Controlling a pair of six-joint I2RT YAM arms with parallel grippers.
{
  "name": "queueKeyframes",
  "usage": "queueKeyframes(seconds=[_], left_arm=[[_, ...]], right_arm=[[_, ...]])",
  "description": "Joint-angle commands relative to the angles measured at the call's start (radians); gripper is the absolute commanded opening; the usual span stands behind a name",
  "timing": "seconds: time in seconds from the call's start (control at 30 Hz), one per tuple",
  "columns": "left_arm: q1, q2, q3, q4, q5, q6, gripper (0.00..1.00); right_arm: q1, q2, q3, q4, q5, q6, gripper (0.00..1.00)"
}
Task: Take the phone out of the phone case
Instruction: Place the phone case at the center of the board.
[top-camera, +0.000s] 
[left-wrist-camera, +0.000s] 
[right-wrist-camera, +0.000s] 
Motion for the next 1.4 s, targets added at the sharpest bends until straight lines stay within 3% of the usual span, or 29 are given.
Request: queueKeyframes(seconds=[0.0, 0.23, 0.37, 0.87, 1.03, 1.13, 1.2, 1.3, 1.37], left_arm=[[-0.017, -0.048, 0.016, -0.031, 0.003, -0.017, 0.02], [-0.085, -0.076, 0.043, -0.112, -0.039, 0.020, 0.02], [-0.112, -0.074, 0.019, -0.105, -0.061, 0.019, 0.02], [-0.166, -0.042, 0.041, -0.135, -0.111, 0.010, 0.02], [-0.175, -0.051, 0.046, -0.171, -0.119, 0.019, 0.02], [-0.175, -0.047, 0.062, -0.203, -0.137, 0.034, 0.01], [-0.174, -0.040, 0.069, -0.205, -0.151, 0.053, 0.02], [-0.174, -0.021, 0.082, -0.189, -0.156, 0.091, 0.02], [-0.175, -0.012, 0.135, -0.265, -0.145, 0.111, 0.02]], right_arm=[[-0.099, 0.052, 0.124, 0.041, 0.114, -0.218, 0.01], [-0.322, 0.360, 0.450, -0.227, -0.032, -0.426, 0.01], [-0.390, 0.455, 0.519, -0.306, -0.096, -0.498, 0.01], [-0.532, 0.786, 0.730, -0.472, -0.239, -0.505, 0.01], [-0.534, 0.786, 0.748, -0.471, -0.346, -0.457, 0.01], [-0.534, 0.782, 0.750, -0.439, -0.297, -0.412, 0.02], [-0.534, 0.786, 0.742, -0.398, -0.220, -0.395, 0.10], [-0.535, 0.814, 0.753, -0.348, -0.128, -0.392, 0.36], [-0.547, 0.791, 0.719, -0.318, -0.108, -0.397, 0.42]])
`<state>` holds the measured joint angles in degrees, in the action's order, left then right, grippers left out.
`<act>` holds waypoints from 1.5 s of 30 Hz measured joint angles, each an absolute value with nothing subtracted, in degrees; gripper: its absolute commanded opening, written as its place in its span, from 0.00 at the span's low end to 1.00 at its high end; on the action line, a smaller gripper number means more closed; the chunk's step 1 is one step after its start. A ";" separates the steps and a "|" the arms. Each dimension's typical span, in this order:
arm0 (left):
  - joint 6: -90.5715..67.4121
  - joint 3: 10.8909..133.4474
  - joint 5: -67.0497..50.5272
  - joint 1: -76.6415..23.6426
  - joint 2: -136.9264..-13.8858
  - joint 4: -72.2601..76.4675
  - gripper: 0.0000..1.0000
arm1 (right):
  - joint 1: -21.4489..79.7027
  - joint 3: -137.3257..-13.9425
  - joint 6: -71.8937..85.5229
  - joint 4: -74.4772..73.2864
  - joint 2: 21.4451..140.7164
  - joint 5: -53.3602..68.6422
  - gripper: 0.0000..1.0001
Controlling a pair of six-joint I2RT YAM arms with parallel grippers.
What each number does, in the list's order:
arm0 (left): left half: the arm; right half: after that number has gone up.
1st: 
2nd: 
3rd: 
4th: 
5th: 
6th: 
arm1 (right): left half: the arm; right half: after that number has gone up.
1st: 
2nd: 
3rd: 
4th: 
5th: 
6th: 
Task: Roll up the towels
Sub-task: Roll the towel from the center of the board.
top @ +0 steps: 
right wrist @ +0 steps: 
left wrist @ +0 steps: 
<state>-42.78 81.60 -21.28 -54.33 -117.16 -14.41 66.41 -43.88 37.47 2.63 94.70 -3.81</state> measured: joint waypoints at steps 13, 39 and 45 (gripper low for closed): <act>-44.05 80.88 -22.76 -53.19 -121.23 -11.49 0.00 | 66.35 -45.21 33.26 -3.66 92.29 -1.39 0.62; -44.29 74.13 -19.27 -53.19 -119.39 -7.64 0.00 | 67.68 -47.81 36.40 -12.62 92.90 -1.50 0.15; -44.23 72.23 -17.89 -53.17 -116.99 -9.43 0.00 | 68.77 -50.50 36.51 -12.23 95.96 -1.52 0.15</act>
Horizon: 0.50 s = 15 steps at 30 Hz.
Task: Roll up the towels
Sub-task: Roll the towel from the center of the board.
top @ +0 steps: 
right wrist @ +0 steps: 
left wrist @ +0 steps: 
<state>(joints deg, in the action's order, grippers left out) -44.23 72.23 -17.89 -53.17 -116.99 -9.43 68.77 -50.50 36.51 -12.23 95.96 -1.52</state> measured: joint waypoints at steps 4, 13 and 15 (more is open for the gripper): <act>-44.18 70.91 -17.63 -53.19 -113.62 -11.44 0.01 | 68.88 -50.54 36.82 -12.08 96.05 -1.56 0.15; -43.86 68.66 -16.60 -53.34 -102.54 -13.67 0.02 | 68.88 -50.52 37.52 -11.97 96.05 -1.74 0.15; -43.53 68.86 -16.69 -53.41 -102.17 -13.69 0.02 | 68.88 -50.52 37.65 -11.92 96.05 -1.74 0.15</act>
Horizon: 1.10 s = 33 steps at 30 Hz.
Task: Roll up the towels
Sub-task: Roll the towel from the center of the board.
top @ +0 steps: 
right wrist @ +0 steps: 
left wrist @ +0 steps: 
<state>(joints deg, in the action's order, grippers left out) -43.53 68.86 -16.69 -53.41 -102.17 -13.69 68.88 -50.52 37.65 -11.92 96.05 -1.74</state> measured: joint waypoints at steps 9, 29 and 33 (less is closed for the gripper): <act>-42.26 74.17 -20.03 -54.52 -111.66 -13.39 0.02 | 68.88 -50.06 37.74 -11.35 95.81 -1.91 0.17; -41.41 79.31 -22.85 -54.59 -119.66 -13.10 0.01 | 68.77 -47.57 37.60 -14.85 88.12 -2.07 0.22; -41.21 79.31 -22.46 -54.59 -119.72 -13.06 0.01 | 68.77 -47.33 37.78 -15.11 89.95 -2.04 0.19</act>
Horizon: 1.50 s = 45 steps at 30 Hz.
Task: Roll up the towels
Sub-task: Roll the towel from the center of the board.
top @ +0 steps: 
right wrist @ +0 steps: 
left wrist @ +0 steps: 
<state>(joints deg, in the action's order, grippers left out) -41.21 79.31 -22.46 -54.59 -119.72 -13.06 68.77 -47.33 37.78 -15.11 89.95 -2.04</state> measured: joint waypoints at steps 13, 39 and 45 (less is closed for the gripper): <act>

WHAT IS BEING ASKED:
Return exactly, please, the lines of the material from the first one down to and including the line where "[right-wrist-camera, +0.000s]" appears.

WRITTEN RESPONSE:
Controlling a pair of six-joint I2RT YAM arms with parallel grippers.
{
  "name": "queueKeyframes",
  "usage": "queueKeyframes(seconds=[_], left_arm=[[_, ...]], right_arm=[[_, ...]])",
  "description": "Joint-angle commands relative to the angles measured at the call's start (radians); gripper is the absolute commanded opening; the usual span stands behind a name",
  "timing": "seconds: time in seconds from the call's start (control at 30 Hz), one per tuple",
  "columns": "left_arm: q1, q2, q3, q4, q5, q6, gripper (0.00..1.00); right_arm: q1, q2, q3, q4, q5, q6, gripper (0.00..1.00)"
}
Task: Take the phone out of the phone case
Instruction: Place the phone case at the center of the board.
[top-camera, +0.000s] 
[left-wrist-camera, +0.000s] 
[right-wrist-camera, +0.000s] 

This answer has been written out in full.